Nous publions ci-dessous, avec l’accord de son auteur un article paru sur le site de Montpellier Journal. Quant à Montpellier plus, dont il question ici, c’est un quotidien gratuit détenu en partie par Midi Libre, le journal régional.[Acrimed]

Un communiqué de presse a été repris quasi intégralement, aujourd’hui, dans le quotidien gratuit, sans indiquer sa provenance. Montpellier journal a demandé des explications à Jean-Jacques Sarciat, rédacteur en chef adjoint de Montpellier plus .

Une simple compilation de dépêches d’agence. C’est bien au delà de ce reproche, parfois fait aux journaux gratuits, que s’est aventuré Montpellier plus, aujourd’hui : un « article » titré, « Bilan – Un été tranquille », reprend, en effet, quasi intégralement un communiqué de presse de la mairie de Montpellier concernant un « arrêté destiné à préserver la tranquillité publique », par ailleurs publié sur le site de la collectivité et daté du 15 octobre.
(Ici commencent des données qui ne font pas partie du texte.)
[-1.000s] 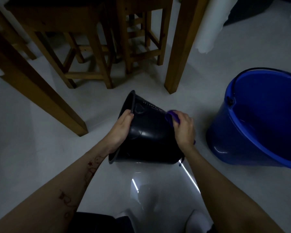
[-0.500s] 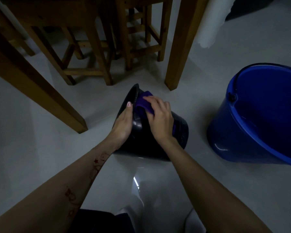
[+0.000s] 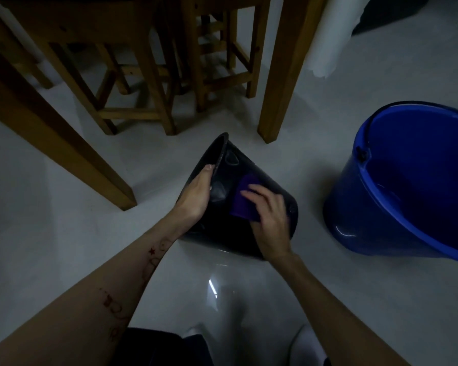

Belle prose de communiquant

Comme tout communiqué de presse, il présente le point de vue de son émetteur. Exemple : « Cet arrêté permet notamment à la police municipale de jouer pleinement son rôle de médiateur et d’encourager les comportements citoyens, la verbalisation restant le dernier recours. » Belle prose de communiquant. Problème, dans Montpellier plus, il n’est pas indiqué de source et le lecteur du quotidien, contrairement à l’internaute qui consulterait le communiqué sur le site de la mairie, peut ne pas se méfier. Ou se méfier moins, devrait-on dire.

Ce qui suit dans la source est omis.